Unit testing with stubs and Rhino Mocks
This post was originally published here.
I’ve been using Rhino Mocks for about a year now, and Oren has never failed to impress me with the features he keeps adding on a regular basis. I needed to test a particular method that accepted an IProfile interface as an argument. I didn’t want to use an existing IProfile implementation I found, I was really interested in just sending the method a stub. If I used Rhino Mocks to create a mock, I’d have to set a bunch of expectations to get everything set up, but I really just want a stub. It’s a huge pain to set up a stub manually right now, as this would entail creating your own class that implemented IProfile with a basic implementation, etc. For more information about mocks, stubs, dummy objects and fake objects, check out Fowler’s paper on the subject.
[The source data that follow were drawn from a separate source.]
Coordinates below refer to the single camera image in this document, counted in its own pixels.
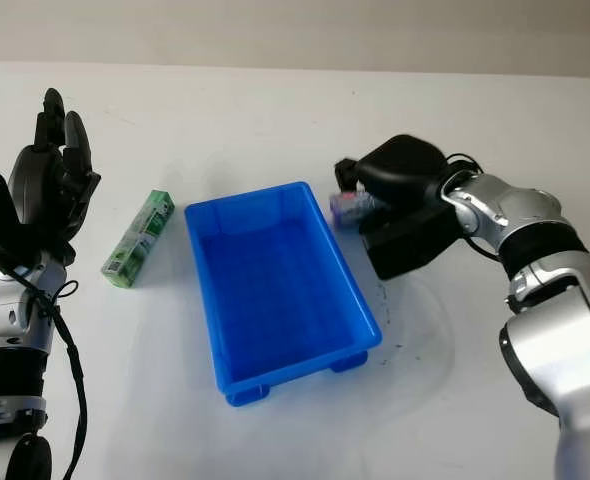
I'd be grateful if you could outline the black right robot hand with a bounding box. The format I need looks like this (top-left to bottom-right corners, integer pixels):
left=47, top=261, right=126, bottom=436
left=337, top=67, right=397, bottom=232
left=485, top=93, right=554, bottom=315
left=333, top=134, right=456, bottom=211

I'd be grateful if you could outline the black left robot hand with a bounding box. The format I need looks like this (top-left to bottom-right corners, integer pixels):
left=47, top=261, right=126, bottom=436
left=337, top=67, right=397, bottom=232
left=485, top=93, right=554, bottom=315
left=8, top=88, right=102, bottom=266

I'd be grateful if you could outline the silver tissue packet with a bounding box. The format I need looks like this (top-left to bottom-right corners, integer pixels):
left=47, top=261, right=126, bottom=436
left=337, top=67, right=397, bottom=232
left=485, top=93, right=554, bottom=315
left=328, top=189, right=376, bottom=227

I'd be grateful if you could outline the green toothpaste box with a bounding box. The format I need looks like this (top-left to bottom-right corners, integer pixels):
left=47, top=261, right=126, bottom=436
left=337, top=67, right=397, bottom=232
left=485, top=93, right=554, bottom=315
left=99, top=188, right=176, bottom=289

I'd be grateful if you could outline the blue plastic tray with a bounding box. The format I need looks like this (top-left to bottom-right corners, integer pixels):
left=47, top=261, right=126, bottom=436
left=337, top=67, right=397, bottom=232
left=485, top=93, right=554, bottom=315
left=183, top=181, right=384, bottom=409

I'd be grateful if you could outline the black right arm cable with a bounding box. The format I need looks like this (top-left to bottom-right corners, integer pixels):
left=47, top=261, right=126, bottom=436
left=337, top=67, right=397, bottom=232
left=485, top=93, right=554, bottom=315
left=443, top=153, right=506, bottom=261

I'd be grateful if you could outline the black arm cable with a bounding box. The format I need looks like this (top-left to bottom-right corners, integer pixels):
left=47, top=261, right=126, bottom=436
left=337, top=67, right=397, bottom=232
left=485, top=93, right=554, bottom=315
left=443, top=153, right=506, bottom=261
left=2, top=257, right=89, bottom=480

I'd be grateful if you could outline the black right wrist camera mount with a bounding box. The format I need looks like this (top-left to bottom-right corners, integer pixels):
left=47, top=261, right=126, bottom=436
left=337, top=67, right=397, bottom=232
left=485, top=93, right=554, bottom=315
left=362, top=202, right=459, bottom=281

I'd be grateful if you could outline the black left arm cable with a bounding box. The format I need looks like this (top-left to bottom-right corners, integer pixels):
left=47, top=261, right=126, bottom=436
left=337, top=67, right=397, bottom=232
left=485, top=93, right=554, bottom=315
left=2, top=257, right=89, bottom=480

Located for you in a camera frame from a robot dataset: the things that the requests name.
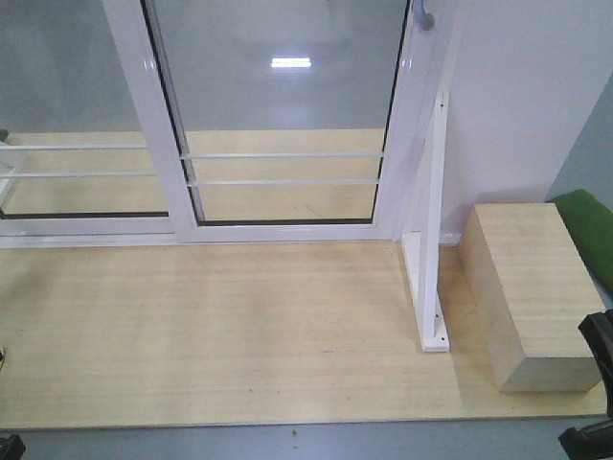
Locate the white framed sliding glass door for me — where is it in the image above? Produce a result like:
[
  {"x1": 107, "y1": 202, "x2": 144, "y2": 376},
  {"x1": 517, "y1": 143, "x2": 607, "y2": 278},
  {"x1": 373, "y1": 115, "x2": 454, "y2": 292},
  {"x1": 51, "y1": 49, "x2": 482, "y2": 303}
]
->
[{"x1": 103, "y1": 1, "x2": 413, "y2": 243}]

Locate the white triangular support bracket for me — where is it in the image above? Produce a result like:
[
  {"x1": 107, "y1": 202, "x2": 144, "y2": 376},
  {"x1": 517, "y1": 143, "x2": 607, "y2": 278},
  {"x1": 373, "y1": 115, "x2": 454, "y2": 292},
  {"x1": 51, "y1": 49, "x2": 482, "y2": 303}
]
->
[{"x1": 400, "y1": 91, "x2": 450, "y2": 353}]

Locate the green cushion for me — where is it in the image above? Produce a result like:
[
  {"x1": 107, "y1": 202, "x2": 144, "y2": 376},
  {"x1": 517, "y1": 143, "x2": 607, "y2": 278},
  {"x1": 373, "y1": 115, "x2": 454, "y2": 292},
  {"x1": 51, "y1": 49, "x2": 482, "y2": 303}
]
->
[{"x1": 549, "y1": 189, "x2": 612, "y2": 310}]

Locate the white fixed glass door panel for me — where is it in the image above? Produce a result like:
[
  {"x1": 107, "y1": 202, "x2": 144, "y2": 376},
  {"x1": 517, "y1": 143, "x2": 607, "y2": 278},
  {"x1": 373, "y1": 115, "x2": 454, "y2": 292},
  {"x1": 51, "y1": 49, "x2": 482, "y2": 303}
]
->
[{"x1": 1, "y1": 1, "x2": 171, "y2": 237}]

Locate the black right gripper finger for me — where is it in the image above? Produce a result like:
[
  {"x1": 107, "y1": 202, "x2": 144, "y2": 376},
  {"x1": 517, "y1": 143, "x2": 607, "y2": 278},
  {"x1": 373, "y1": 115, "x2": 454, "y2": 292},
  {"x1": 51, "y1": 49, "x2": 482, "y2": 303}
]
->
[
  {"x1": 578, "y1": 310, "x2": 612, "y2": 417},
  {"x1": 558, "y1": 420, "x2": 612, "y2": 460}
]

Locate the light wooden block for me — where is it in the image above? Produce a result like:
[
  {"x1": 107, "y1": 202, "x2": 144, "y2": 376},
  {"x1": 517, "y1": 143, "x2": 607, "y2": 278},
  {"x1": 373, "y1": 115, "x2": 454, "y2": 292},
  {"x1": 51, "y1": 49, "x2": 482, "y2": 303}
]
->
[{"x1": 459, "y1": 203, "x2": 603, "y2": 393}]

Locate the grey metal door handle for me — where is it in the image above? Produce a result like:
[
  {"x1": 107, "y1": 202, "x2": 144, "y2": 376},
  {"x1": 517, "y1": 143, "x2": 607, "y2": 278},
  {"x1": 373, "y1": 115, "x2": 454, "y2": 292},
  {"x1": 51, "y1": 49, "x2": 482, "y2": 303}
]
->
[{"x1": 413, "y1": 0, "x2": 435, "y2": 32}]

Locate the light wooden platform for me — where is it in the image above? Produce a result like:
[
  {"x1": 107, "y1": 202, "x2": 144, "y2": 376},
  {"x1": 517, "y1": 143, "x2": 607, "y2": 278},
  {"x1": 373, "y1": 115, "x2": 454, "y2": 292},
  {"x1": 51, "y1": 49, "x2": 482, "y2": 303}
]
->
[{"x1": 1, "y1": 236, "x2": 604, "y2": 430}]
Here’s the test I created:
[TestMethod]
public void SetPaymentType_WithValidPayment_AddsPaymentFieldToPaymentFields()
{
MockRepository repo = new MockRepository();
IProfile profile = repo.Stub<IProfile>();
IPayment payment = repo.Stub<IPayment>();
using (repo.Record())
{
profile.Payments = new IPayment[] {payment};
payment.PaymentCode = "CC";
}
using (repo.Playback())
{
bool result = ProfileHelper.SetPaymentType("TestValue", profile);
Assert.AreEqual(true, result);
Assert.AreEqual(1, payment.PaymentFields.Length);
IField paymentField = payment.PaymentFields[0];
Assert.AreEqual("PaymentType", paymentField.FieldKey);
Assert.AreEqual("TestValue", paymentField.FieldValue);
}
}
The MockRepository object is from Rhino Mocks. I call the Stub method to generate a stub object for the interfaces I’m interested in, which are specifically the IProfile and IPayment types. I set the MockRepository to Record to put in the initial values for my stubs. Note that Rhino Mocks creates the interface types, and nowhere in my code will I create an implementation of IProfile or IPayment. Rhino Mocks does this for me. I set the MockRepository back to Playback mode and call the method I wanted to test (ProfileHelper.SetPaymentType). Notice that the SetPaymentType method modifies the PaymentFields property on the IProfile object, and does it correctly. I finish out the test making assertions about the values that should be set in the IProfile object.
What’s clear from looking at this test is that I’m only concerned about testing the interaction between the ProfileHelper.SetPaymentType method and the IProfile object, but I don’t care about the specific implementation of the IProfile object. If I passed in a specific implementation of an IProfile object, there may be some unwanted side effects that might cause some false positives or false negatives. Using stubs makes sure I limit the scope of what’s being tested only to the method I’m calling.